Among the entries below, find every line that contains the string "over", then copy it.

Source data:
== Segment start ==

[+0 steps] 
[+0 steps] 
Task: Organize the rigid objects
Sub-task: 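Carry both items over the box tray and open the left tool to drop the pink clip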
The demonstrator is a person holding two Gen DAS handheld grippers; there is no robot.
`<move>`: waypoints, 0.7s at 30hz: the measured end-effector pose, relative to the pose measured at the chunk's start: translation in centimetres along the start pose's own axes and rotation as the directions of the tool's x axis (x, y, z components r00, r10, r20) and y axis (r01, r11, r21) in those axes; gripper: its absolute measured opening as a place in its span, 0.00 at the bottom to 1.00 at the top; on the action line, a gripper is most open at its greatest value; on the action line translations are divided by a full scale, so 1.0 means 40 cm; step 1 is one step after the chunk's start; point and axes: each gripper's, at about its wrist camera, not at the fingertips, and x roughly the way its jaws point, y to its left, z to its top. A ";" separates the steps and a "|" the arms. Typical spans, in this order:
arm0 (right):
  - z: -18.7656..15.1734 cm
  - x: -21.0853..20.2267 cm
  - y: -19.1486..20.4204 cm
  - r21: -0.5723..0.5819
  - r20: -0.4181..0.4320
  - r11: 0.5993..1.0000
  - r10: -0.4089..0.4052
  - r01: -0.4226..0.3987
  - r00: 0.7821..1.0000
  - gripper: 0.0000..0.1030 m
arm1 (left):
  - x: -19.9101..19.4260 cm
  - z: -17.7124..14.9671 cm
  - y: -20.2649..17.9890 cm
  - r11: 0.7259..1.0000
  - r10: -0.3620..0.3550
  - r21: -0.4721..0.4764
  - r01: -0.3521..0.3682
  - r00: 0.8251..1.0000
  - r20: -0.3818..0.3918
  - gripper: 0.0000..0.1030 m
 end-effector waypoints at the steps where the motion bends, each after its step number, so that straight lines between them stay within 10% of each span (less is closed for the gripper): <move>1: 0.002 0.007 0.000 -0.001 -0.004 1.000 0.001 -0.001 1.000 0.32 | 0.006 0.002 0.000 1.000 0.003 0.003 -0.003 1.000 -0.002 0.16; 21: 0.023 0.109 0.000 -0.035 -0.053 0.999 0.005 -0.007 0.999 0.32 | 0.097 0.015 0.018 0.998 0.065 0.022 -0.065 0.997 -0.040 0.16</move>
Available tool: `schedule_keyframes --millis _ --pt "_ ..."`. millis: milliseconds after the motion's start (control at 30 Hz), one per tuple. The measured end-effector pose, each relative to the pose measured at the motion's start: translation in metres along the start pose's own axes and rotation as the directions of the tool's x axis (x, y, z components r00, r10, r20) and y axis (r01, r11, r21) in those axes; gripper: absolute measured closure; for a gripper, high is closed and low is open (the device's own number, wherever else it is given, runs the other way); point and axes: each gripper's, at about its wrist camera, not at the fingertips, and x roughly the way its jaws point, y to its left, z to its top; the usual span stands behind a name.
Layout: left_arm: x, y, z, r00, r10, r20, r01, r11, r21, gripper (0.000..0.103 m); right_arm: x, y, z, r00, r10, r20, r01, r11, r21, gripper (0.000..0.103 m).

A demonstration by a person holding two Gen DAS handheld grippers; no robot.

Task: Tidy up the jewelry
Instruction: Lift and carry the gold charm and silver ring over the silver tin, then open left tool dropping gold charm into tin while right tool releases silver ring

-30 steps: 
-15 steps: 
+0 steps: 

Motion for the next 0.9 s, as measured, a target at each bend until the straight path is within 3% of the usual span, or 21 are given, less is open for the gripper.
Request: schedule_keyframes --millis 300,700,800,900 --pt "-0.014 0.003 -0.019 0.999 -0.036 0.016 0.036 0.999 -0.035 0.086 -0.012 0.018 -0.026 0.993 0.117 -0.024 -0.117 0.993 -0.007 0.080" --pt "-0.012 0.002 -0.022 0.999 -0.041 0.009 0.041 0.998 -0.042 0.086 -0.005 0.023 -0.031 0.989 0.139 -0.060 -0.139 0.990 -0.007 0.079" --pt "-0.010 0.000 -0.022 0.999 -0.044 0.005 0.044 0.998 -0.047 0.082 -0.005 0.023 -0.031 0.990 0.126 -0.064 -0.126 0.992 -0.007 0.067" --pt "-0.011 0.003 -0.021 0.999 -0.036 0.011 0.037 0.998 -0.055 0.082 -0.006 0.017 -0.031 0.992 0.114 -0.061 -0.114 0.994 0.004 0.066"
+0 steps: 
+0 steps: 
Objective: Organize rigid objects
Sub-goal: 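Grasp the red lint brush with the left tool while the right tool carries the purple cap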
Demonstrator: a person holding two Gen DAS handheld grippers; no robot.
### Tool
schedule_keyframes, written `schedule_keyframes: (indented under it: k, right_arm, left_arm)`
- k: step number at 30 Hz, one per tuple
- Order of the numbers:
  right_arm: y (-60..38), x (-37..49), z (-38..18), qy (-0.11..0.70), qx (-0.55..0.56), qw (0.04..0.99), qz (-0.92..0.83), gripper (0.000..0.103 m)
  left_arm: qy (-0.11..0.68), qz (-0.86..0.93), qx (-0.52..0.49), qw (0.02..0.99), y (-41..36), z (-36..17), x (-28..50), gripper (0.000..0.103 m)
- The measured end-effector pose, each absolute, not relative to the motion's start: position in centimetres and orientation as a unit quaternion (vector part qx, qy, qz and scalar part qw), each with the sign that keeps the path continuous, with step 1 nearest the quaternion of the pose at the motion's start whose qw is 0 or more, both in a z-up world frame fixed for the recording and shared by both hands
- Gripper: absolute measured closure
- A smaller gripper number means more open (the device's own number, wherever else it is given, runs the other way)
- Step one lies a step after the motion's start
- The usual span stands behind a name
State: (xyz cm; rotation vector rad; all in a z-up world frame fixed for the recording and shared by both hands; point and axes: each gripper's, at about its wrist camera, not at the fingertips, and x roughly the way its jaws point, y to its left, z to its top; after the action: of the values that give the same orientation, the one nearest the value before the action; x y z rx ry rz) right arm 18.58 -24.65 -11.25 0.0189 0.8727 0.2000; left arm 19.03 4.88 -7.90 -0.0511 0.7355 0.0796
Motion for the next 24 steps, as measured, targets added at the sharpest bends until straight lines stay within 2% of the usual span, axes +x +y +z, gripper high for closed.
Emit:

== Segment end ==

Answer to the problem:
Sub-task: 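Carry both items over the box tray and open the left tool to drop the pink clip
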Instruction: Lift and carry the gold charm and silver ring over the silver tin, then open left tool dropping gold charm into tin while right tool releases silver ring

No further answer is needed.